------ DATA SHOWN
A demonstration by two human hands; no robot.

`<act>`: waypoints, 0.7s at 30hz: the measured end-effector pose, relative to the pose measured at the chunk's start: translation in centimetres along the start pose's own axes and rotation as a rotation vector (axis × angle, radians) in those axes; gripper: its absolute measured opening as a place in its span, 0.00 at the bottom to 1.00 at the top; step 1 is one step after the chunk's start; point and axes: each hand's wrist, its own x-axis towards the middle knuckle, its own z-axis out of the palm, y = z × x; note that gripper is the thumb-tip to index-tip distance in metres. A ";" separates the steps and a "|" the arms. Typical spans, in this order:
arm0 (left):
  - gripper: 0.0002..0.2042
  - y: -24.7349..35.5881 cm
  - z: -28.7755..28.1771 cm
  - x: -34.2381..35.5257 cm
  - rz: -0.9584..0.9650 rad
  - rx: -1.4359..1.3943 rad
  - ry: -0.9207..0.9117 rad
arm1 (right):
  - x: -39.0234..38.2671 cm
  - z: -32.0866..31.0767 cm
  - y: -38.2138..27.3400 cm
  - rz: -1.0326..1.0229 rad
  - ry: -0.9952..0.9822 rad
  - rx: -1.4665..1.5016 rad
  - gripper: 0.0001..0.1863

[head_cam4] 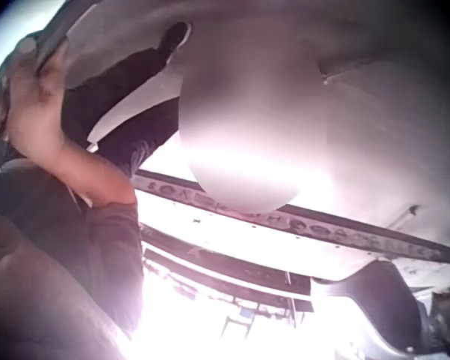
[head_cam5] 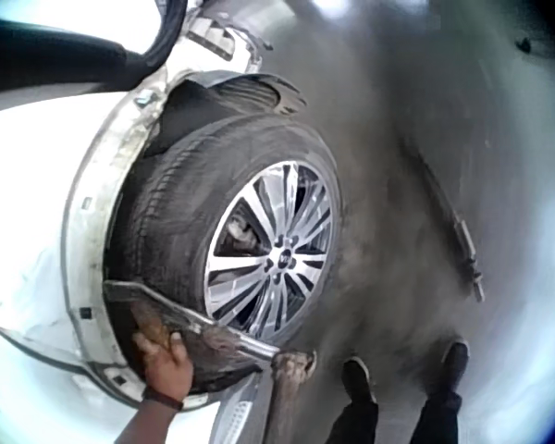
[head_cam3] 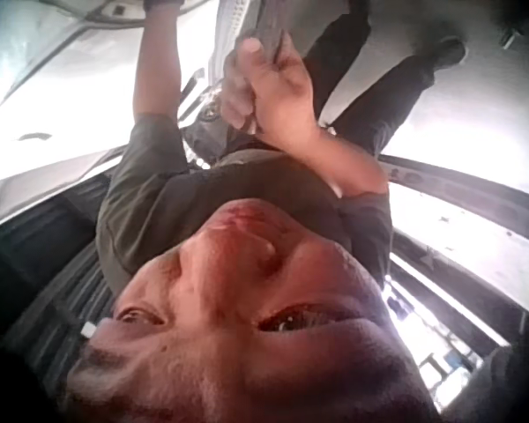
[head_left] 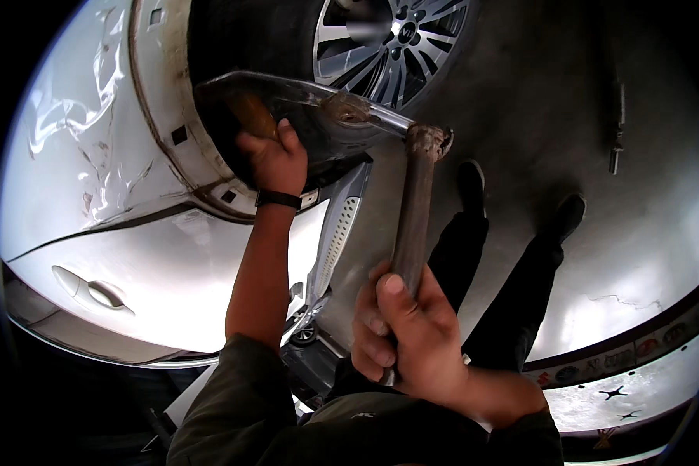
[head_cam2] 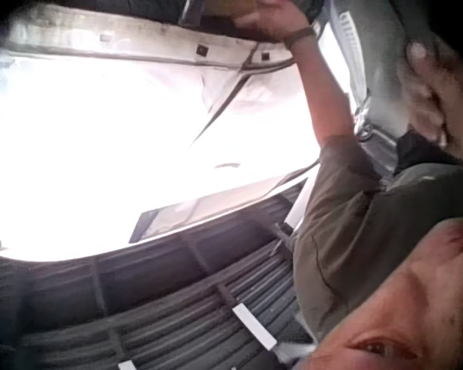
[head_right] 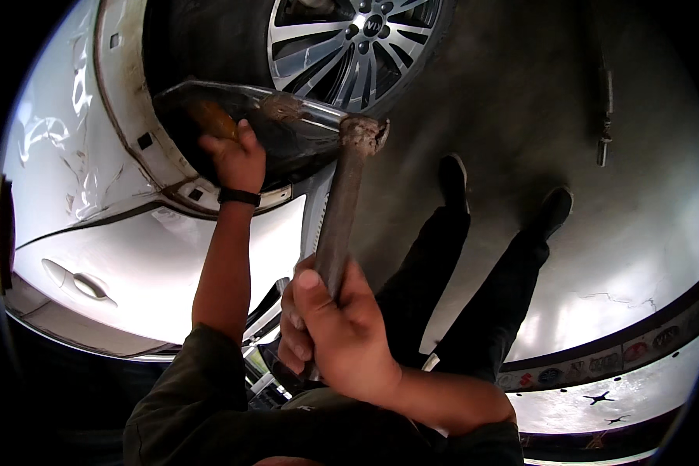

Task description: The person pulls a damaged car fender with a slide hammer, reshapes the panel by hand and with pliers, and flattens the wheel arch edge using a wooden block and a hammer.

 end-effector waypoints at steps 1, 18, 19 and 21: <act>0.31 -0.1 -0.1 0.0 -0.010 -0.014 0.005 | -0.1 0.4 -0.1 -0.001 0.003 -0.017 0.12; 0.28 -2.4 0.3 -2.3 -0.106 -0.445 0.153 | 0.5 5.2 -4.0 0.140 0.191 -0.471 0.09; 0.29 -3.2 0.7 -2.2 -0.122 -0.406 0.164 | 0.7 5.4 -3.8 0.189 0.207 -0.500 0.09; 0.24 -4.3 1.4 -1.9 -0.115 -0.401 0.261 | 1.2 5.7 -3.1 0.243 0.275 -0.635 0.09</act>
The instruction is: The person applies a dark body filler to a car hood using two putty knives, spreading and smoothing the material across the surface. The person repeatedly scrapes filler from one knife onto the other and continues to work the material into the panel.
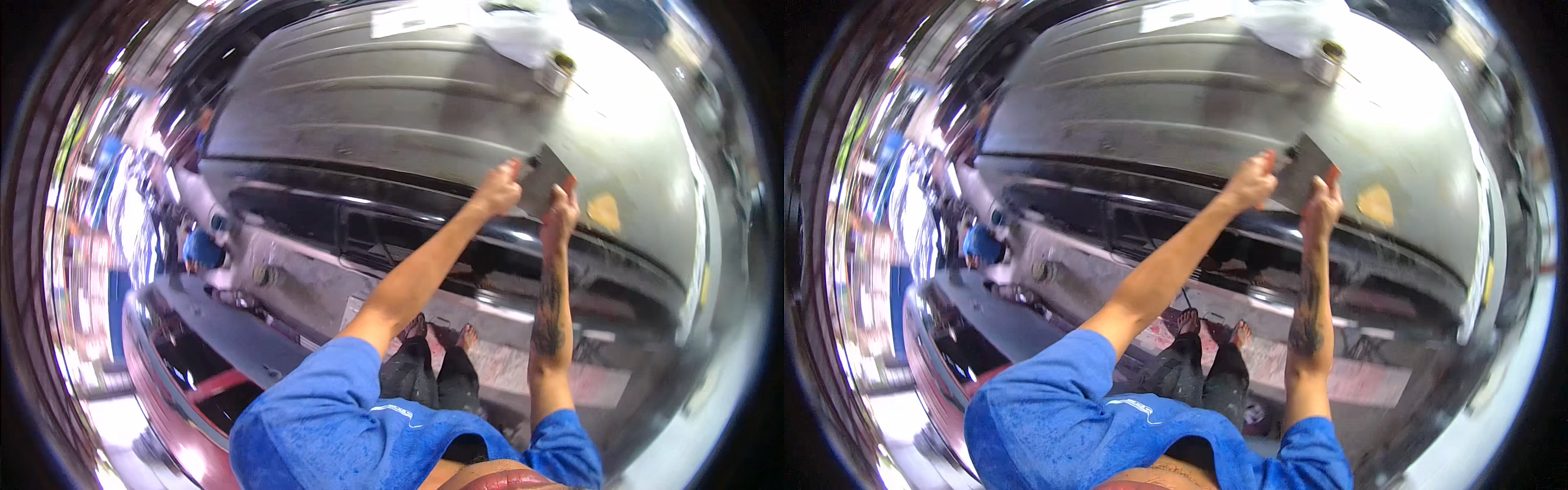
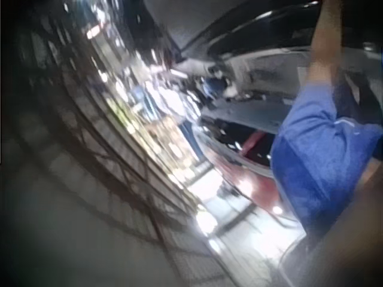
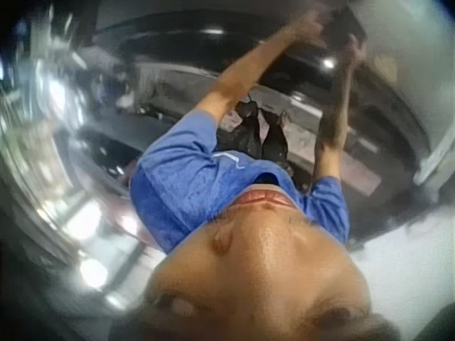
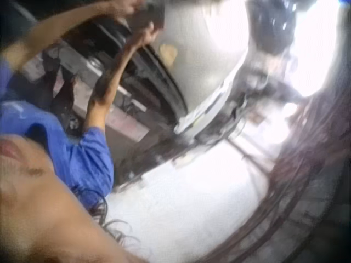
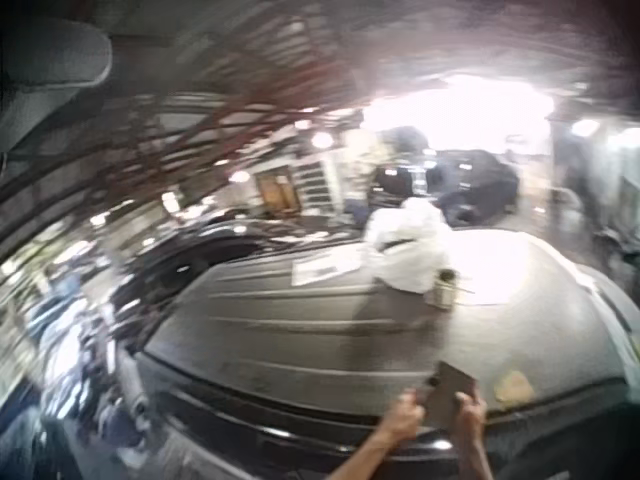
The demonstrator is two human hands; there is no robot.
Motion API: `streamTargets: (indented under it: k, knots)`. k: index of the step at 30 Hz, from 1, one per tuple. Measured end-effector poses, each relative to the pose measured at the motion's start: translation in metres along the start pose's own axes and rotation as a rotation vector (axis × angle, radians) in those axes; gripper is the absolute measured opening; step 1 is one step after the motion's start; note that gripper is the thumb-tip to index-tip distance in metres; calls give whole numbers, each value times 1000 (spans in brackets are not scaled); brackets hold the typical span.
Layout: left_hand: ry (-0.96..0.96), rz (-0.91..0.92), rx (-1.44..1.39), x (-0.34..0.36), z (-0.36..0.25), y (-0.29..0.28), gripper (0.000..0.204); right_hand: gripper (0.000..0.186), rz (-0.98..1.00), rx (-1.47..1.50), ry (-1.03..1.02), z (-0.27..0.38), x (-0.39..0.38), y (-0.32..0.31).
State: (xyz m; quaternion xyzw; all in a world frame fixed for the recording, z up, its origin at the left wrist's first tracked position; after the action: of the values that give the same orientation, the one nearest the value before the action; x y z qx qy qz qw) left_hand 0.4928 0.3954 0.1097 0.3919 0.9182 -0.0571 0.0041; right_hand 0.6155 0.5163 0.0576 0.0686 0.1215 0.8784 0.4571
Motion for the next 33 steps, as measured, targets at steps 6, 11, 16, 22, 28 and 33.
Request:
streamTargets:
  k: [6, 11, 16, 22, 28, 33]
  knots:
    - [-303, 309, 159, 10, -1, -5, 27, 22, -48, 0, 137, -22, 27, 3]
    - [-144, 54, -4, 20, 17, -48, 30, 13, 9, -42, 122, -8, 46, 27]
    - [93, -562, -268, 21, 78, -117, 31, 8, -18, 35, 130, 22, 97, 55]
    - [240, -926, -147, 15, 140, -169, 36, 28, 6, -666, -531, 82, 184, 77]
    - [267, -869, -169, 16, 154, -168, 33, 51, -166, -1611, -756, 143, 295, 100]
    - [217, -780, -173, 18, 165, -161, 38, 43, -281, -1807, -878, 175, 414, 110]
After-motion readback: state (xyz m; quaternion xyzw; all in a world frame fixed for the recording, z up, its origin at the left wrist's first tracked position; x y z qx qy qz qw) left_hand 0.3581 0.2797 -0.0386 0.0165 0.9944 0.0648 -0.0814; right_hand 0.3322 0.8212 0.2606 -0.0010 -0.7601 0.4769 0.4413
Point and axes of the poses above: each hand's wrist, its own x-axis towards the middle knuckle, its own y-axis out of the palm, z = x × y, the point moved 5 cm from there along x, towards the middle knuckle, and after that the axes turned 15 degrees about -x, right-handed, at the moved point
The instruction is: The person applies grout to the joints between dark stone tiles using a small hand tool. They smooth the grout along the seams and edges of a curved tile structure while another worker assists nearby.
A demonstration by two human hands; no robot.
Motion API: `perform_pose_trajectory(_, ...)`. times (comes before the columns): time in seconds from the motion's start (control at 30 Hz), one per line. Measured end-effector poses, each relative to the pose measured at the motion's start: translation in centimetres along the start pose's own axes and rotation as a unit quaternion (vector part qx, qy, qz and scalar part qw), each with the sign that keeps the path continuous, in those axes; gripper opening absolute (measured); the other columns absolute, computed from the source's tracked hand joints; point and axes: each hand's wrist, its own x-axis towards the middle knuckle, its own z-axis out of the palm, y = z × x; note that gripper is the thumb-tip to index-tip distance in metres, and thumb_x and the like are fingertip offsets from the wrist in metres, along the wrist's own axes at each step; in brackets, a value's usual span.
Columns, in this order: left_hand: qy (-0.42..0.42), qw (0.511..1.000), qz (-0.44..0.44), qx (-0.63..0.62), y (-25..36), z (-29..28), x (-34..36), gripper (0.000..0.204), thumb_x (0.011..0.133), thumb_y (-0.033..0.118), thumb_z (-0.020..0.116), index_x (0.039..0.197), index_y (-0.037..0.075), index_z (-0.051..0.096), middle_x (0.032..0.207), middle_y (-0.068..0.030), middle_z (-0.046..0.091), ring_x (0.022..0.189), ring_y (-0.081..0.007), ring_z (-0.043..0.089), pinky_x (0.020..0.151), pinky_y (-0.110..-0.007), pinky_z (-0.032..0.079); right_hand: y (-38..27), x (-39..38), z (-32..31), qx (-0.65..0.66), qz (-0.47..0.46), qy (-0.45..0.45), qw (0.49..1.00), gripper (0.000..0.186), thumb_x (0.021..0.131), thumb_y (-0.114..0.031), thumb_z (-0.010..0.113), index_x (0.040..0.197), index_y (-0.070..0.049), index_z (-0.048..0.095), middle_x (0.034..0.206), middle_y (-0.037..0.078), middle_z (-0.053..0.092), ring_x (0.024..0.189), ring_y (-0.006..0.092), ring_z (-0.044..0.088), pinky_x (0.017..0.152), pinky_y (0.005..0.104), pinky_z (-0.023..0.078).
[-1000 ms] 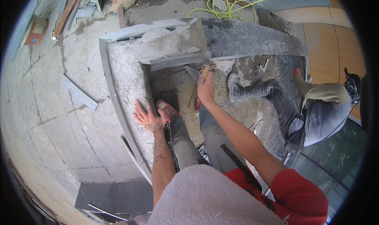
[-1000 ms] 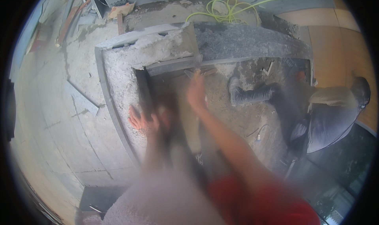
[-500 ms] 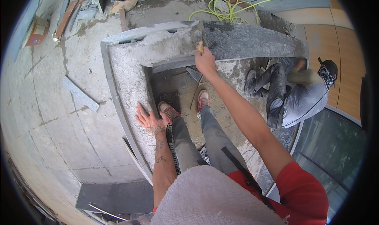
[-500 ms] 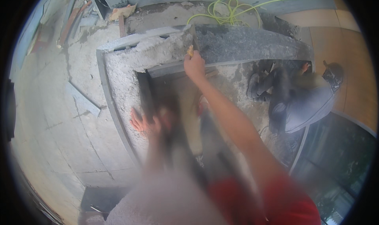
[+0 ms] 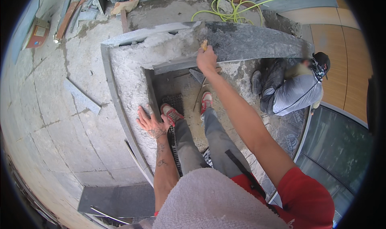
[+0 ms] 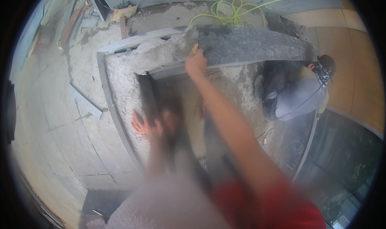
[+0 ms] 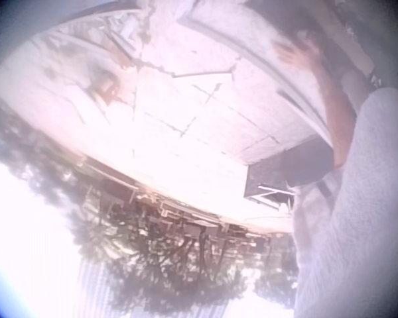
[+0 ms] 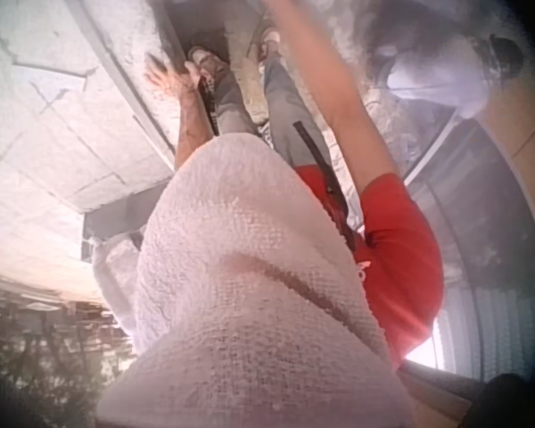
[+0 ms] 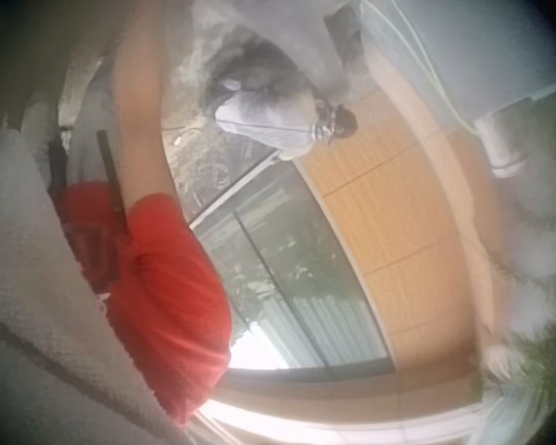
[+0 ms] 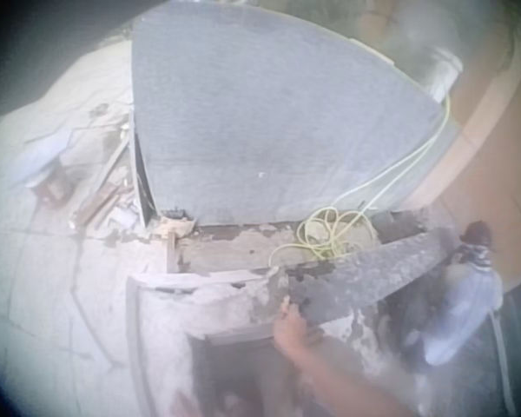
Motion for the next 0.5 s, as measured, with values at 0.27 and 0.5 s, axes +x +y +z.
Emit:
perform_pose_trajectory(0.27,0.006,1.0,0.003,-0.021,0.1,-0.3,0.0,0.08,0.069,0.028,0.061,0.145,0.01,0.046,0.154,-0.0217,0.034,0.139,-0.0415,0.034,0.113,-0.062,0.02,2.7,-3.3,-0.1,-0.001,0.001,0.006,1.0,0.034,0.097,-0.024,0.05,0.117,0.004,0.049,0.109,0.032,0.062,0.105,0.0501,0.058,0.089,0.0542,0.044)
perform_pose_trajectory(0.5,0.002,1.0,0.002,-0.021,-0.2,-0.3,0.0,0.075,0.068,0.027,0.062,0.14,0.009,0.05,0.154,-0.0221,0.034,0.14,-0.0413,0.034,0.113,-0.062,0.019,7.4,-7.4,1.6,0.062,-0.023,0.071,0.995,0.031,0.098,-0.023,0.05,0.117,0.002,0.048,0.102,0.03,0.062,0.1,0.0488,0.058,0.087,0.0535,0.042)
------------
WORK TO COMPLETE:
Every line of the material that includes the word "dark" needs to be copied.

WRITTEN REPLY:
The instruction is: The person applies a dark body filler to a car hood using two putty knives, spreading and smoothing the material across the surface. The person repeatedly scrapes filler from one knife onto the other and continues to work the material into the panel.
The instruction is: The person applies grout to the joints between dark stone tiles using a small hand tool. They smooth the grout along the seams and edges of a curved tile structure while another worker assists nearby.

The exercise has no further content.